RECORDS TO PROCESS =>
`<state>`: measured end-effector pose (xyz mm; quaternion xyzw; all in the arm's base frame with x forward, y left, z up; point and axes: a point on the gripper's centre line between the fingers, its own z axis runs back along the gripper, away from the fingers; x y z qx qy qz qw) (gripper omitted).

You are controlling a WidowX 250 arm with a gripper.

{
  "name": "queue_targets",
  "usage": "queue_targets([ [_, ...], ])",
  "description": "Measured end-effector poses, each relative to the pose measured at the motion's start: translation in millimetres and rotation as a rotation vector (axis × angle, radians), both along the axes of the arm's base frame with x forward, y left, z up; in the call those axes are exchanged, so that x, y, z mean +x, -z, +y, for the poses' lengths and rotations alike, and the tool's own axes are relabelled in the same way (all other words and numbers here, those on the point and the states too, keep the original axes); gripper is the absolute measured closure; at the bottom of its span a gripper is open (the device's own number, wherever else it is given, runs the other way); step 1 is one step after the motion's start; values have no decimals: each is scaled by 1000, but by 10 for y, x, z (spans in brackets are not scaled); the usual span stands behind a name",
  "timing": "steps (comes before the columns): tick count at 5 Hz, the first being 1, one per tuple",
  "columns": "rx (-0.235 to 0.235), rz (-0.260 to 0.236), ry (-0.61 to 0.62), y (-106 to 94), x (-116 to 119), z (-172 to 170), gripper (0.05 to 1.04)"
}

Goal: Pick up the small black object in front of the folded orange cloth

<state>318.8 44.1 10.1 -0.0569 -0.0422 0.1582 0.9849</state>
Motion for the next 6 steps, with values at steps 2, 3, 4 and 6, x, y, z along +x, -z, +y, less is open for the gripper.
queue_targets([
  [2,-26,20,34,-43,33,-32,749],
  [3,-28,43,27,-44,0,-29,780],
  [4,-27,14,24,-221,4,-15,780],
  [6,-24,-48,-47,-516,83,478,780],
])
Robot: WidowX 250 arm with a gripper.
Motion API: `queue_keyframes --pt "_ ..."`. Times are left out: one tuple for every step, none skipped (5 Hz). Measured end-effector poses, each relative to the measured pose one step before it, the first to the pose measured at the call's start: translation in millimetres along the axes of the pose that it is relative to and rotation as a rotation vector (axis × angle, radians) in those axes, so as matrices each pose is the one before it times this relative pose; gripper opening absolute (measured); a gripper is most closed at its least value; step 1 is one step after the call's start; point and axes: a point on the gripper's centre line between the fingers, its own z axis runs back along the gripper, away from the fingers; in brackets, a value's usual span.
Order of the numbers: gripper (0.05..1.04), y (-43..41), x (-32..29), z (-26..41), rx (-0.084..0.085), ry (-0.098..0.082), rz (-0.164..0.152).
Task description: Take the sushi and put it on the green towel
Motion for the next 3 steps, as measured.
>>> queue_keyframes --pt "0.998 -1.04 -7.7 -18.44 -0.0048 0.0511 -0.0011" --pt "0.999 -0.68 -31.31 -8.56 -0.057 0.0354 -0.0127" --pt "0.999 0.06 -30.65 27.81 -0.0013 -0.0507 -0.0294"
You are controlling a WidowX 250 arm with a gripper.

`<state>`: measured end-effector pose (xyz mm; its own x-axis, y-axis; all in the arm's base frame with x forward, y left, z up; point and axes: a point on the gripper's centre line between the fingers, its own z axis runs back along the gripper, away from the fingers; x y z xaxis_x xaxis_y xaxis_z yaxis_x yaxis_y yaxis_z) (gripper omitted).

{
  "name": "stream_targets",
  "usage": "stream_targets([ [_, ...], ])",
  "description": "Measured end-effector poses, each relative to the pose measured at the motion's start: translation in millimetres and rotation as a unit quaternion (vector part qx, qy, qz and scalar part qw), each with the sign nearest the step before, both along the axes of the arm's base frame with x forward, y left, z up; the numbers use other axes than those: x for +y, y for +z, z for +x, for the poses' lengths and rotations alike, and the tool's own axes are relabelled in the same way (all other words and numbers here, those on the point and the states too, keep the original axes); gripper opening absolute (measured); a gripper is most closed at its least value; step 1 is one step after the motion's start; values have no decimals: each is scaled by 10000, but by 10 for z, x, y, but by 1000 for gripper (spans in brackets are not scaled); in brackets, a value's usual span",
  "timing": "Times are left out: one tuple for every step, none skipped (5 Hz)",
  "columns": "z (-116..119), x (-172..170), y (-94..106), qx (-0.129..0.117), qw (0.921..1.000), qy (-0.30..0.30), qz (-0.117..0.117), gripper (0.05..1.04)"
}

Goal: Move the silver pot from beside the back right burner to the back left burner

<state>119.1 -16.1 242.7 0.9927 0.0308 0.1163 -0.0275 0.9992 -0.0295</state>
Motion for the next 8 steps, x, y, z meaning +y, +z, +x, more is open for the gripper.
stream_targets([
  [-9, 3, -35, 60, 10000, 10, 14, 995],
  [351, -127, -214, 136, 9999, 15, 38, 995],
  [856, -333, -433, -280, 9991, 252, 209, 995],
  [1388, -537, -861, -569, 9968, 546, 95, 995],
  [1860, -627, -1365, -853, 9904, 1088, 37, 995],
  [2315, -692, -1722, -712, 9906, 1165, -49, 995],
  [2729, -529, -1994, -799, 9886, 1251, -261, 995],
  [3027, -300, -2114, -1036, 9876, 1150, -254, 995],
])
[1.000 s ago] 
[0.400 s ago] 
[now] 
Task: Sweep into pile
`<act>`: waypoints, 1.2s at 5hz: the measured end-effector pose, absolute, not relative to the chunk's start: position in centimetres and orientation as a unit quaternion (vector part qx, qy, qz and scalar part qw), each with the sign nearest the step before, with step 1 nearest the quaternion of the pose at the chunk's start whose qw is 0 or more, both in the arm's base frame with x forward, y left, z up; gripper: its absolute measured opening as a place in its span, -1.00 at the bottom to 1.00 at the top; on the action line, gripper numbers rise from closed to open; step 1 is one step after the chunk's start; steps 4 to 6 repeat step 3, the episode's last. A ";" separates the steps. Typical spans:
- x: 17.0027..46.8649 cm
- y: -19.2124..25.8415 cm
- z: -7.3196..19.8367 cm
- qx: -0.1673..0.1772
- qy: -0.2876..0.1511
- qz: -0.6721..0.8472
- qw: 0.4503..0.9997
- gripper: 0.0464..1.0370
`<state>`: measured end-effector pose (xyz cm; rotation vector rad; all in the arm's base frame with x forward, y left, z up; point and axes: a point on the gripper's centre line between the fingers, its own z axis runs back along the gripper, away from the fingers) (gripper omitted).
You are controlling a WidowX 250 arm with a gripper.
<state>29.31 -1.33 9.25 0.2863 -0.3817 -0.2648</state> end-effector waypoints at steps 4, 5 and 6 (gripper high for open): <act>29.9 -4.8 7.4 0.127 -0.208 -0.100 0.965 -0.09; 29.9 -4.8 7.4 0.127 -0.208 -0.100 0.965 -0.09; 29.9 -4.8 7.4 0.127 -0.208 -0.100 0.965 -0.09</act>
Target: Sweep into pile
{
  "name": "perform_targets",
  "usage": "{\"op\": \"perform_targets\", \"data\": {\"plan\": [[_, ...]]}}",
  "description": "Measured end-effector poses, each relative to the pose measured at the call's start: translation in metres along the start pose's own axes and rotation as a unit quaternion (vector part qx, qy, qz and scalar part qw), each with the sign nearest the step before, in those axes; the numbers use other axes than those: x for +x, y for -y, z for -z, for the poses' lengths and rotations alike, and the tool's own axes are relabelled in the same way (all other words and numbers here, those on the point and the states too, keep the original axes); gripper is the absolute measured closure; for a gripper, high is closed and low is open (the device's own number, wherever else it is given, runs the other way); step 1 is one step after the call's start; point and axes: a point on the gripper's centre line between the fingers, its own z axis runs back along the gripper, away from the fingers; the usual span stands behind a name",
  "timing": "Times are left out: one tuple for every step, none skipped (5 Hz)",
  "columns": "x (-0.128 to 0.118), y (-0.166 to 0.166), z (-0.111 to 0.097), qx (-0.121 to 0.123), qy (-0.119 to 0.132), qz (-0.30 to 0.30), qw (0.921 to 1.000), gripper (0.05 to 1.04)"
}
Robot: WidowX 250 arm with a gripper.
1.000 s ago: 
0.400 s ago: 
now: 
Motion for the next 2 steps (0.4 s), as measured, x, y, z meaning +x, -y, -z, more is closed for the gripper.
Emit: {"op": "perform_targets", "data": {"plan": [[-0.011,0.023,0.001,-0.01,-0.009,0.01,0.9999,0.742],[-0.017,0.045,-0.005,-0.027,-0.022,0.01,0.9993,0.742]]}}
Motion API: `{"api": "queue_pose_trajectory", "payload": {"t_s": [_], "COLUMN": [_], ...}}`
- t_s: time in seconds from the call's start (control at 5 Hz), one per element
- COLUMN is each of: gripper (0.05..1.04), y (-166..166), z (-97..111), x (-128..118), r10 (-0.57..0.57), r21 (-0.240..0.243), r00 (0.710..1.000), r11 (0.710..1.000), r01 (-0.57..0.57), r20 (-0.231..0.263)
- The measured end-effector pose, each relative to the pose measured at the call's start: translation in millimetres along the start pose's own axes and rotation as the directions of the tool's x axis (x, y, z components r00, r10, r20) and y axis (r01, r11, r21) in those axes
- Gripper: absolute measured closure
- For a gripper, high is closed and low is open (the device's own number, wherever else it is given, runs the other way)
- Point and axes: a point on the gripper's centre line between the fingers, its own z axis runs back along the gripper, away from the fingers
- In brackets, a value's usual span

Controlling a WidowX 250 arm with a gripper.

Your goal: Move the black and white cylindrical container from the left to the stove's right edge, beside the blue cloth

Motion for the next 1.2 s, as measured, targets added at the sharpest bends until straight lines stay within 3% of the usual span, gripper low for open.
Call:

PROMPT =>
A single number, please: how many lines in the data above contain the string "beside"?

FINISHED TASK =>
2